Your assignment: Anywhere the string "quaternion" shows up in the listing below, copy the line it is in.

Source data:
*** Begin section ***

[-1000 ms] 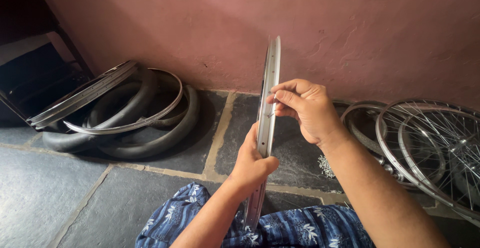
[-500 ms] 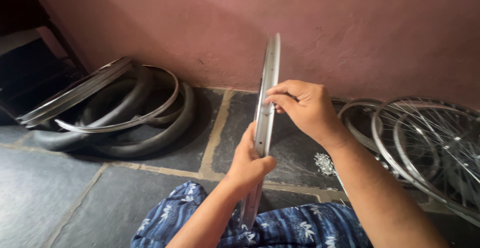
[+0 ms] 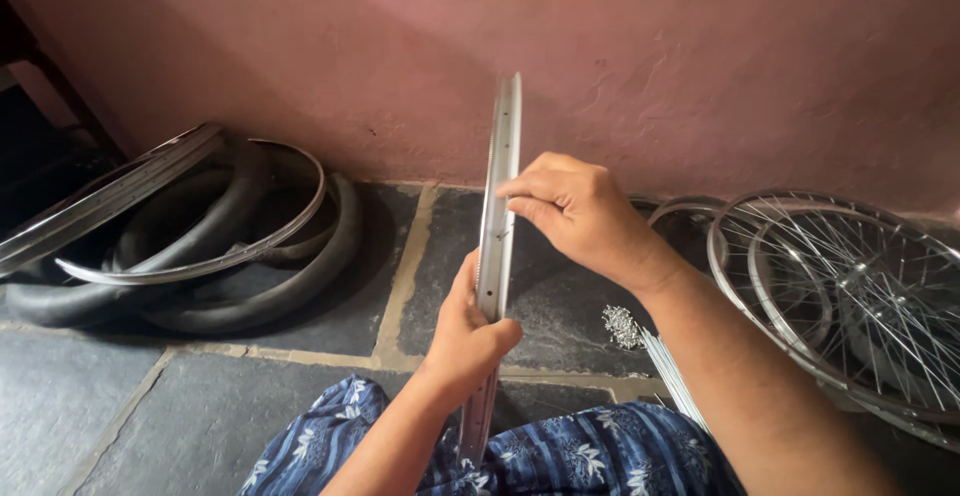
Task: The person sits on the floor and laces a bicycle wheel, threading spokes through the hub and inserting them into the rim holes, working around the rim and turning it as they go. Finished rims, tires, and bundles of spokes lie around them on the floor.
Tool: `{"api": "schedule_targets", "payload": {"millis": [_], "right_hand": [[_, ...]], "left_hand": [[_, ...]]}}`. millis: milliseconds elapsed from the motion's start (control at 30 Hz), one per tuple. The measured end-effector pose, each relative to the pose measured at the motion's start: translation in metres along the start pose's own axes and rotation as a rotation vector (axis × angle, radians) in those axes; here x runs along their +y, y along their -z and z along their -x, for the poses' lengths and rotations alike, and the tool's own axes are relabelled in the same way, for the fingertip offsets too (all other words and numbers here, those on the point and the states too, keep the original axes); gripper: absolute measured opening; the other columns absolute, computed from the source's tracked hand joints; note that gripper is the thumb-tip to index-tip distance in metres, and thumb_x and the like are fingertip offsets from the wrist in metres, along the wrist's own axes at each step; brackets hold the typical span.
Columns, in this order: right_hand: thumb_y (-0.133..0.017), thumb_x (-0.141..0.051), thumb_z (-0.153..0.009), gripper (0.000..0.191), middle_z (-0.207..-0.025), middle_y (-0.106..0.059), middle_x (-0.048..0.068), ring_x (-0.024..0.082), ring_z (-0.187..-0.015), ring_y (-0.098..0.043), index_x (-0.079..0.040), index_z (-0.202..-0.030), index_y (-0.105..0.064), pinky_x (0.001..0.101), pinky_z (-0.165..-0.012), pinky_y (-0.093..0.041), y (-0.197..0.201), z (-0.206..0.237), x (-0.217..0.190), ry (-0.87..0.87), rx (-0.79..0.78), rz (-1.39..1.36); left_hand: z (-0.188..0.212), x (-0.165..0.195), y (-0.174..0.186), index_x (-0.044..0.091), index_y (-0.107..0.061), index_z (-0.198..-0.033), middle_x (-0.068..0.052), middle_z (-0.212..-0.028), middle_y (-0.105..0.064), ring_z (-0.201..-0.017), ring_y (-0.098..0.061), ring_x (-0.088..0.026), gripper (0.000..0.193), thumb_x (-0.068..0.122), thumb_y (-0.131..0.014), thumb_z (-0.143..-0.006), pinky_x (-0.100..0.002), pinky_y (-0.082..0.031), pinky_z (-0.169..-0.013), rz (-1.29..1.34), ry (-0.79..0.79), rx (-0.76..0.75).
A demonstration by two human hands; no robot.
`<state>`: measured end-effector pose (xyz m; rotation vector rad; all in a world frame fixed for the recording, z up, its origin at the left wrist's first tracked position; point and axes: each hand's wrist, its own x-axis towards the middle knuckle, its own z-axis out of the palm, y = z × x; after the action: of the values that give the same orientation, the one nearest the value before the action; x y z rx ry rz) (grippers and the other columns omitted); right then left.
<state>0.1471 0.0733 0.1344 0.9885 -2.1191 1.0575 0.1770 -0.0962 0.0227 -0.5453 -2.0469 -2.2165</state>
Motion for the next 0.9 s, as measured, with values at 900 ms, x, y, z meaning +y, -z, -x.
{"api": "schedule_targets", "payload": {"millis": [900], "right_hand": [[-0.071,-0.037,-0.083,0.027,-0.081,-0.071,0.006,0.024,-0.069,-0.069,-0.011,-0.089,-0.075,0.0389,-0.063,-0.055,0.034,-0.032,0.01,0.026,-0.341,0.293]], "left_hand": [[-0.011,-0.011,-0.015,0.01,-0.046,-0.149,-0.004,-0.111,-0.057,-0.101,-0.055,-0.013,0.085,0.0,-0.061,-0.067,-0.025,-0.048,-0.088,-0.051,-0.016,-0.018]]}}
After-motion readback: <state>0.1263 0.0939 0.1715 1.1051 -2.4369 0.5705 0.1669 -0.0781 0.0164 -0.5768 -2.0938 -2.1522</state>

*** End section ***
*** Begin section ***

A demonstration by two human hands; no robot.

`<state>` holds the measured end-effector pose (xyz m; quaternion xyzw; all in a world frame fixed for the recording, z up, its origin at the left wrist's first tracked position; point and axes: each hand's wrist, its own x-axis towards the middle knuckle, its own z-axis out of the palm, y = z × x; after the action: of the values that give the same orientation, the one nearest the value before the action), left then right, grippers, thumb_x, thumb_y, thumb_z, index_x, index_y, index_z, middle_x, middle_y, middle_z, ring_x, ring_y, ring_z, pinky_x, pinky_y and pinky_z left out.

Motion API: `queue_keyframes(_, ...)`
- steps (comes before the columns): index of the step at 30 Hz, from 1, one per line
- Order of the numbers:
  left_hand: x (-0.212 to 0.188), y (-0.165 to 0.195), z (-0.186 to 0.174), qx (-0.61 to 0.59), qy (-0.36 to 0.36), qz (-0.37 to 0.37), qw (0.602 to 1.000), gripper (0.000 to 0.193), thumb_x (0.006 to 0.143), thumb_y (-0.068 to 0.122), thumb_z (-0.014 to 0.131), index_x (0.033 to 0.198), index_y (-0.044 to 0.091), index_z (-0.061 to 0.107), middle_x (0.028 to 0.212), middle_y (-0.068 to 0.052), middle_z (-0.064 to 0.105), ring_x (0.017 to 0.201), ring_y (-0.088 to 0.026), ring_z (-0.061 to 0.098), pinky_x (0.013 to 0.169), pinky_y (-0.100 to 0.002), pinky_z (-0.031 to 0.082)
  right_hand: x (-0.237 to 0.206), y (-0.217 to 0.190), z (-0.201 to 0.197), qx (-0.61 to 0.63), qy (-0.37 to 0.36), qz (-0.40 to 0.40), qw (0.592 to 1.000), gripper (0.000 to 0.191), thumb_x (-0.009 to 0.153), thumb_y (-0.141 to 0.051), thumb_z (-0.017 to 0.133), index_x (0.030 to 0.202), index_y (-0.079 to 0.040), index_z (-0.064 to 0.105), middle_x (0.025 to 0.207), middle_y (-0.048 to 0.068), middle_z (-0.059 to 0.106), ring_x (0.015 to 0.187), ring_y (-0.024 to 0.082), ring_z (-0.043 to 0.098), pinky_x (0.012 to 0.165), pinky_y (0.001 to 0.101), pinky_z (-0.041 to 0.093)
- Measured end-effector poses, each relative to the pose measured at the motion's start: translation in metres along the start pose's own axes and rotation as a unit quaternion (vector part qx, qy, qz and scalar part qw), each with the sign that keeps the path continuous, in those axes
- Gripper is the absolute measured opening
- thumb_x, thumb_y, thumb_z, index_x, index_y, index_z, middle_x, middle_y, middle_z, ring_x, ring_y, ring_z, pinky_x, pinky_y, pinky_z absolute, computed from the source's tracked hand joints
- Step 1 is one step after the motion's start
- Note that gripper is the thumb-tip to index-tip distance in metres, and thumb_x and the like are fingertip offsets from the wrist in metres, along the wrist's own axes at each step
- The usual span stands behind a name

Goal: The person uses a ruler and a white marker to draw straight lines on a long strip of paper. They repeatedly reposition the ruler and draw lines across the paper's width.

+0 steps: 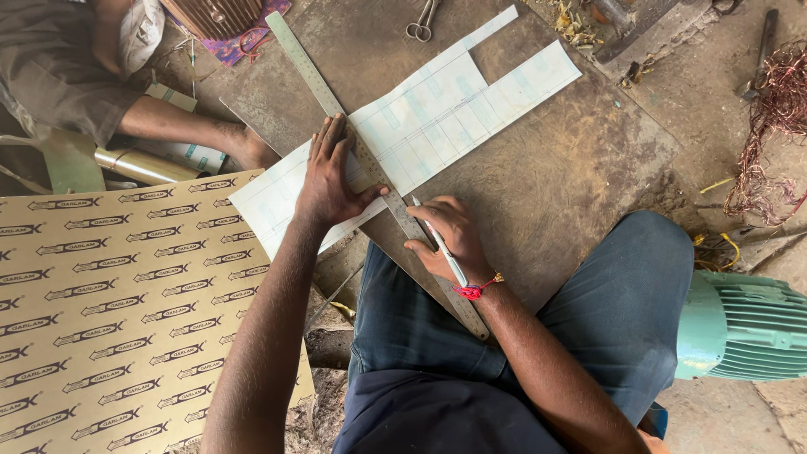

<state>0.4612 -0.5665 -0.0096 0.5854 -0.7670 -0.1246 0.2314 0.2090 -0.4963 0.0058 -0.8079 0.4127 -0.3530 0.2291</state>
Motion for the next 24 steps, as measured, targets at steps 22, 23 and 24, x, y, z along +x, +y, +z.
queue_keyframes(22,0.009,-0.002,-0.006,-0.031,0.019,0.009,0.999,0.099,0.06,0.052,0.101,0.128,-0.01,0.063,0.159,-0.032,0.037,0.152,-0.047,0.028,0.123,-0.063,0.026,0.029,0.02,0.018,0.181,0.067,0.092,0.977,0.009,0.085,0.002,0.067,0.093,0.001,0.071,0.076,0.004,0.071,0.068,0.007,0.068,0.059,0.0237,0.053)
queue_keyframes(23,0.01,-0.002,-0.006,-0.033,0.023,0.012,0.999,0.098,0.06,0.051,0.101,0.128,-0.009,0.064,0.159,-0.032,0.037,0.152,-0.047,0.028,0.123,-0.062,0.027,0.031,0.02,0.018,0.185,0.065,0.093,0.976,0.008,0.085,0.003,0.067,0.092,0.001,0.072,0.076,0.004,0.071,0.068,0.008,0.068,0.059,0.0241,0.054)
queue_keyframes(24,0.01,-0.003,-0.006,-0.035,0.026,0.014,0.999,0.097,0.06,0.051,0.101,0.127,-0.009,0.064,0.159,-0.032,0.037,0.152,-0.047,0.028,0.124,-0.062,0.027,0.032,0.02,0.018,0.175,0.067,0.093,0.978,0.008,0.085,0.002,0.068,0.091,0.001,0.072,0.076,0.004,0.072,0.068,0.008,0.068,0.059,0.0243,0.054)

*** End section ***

Exercise answer:
`<state>` holds the measured end-effector pose (xyz m; quaternion xyzw; all in a world frame fixed for the recording, z up, its origin at the left wrist's first tracked position; point and axes: each hand's wrist, its own x-axis towards the middle knuckle, its own z-axis out of the palm, y = z × x; after the action: of the values that give the same orientation, the one nearest the value before the action), left then right, grippers, thumb_x, thumb_y, thumb_z, index_x, index_y, index_z, middle_x, middle_y, middle_z, ring_x, ring_y, ring_z, pinky_x, pinky_y and pinky_z left out.
- Measured end-effector poses, each relative to the pose measured at the motion's start: translation in metres along the start pose's own axes and rotation as a unit quaternion (vector part qx, qy, qz and scalar part qw), each with the sign that keeps the path continuous, in those axes

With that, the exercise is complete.